Lebanon was downgraded further into junk by Moody’s and S&P on Friday with default very likely ahead of a redemption early March. S&P put the rating at CC while Moody’s placed the bonds in Ca rating placing it below the likes of Argentina and Mozambique. The move capped a tumultuous week for Lebanon in which the World Bank warned of implosion while yield on Eurobonds maturing in March closing the week at yields above 1,700%. An IMF delegation arrived in the country last week to assess the debt situation while Saudi Arabia said it was discussing with other countries how to assist; the statement by the Saudi Finance Minister however said any assistance would hinge on the existence of economic reform plans, something Lebanon has perennially struggled with. LEBAN 20s plunged some 5 points on Monday to trade in the low 54s with yield topping 2,200% while the black market rate for dollars now stands at about 2,500, some way from the official 1,500.


Brazil’s central bank cut reserve requirements on banks from 31% to 25% last week as part of a long-term initiative to bring down reserve requirements. The change, effective March 16, will free up some 49 billion reais ($11.2 billion equivalent) into the financial system and perhaps alleviate growth headwinds. The move may also drive faster loan growth which should further support consumer demand, one of the aspects of the Brazilian economy that has shown a turnaround. The real closed slightly firmer at 4.3885 to the dollar while BRAZIL 50s were lower, trading in the high 109s.


Foreign demand for ruble-bonds has continued in 2020 following the 34% returns investors made in 2019. With the central bank signalling more cuts, investors are bullish on the prospects of RFLBs with 10Y yields having fallen below 6% for the first time in about 10 years last week. The trend looks to follow 2019’s where $16 billion was poured into the bonds with the high demand at the weekly OFZ auctions seeing the Finance Ministry posting its biggest sale since May 2019. Slowing inflation which has seen Russia have some of the highest real rates in EM has also given the central bank even more room for cuts even after 175bps of easing this cycle. The foreign demand has helped prop up the ruble amid an oil slump with the currency only 3.4% weaker against the dollar against an 11% slide in Brent prices. The ruble closed weaker at 65.3445 to the dollar while RUSSIA 47s were higher, trading in the mid 134s.

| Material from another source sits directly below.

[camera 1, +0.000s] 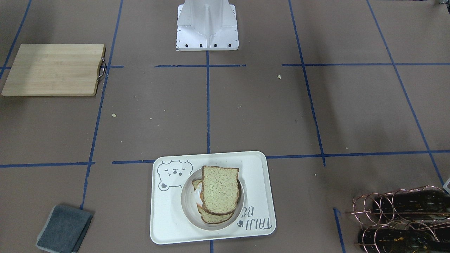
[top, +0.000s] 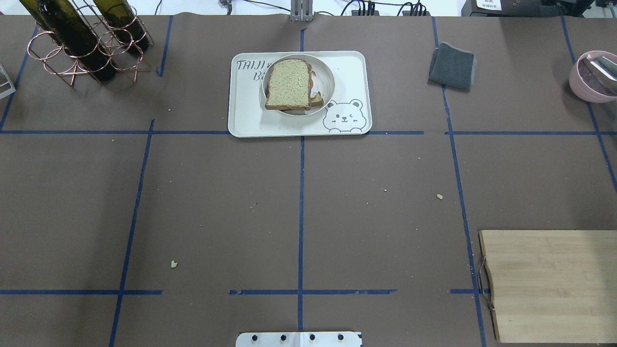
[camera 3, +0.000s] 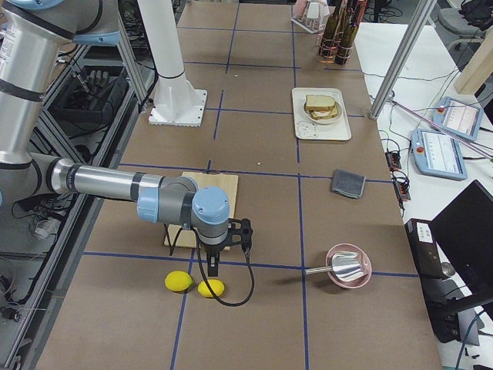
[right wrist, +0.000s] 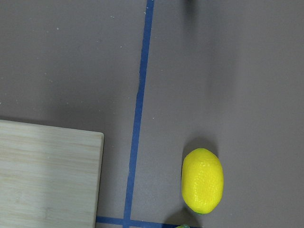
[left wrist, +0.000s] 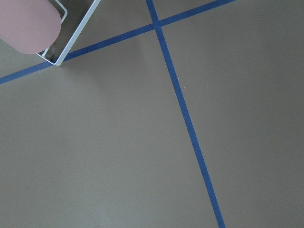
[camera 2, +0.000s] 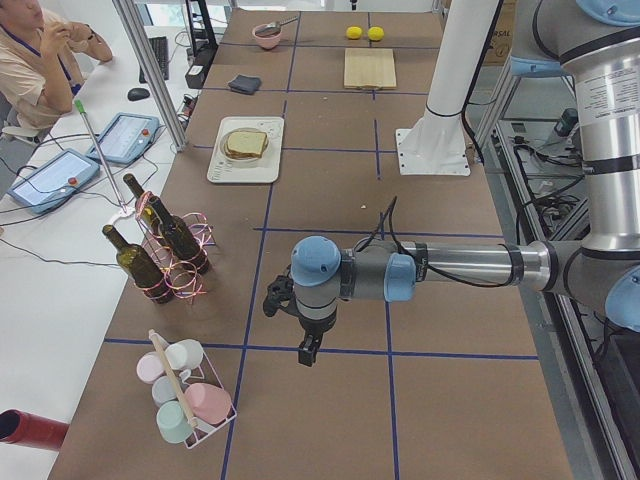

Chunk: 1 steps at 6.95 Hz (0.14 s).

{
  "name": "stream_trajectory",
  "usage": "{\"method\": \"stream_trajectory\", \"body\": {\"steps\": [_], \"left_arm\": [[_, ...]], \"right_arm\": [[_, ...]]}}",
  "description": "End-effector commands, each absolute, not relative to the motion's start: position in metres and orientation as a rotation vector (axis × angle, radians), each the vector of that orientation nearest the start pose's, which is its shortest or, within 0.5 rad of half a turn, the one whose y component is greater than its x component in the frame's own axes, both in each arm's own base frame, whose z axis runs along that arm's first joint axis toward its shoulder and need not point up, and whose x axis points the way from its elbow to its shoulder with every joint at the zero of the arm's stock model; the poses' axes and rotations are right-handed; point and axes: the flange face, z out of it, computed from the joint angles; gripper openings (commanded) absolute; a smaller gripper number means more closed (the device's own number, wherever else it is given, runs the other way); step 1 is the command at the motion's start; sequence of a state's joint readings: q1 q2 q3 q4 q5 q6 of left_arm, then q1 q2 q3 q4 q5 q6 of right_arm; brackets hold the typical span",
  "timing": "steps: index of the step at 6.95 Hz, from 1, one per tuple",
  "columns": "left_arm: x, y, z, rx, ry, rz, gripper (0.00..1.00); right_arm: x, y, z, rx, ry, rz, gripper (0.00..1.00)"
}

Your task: Make sandwich and place on tray

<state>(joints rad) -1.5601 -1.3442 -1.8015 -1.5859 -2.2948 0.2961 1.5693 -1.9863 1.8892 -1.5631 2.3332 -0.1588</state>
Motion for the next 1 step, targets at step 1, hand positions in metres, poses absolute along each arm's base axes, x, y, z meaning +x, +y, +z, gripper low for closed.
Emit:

Nigeria’s economy outperformed in 2019, growing 2.27% against expectations of 2.21%. This came as Q4 GDP rose 2.55% YoY from 2.3% in Q3 amid an increase in oil output and steps by the central bank to boost credit growth. Growth in financial services also contributed, growing 3.19% in Q4 YoY compared to 2.72% a year back. A report by the IMF last week however lowered the forecast for 2020 GDP growth from 2.5% to 2% amid the slump in oil prices. The naira was flat at 361.91 to the dollar while NGERIIA 49s were lower, trading in the low 114s.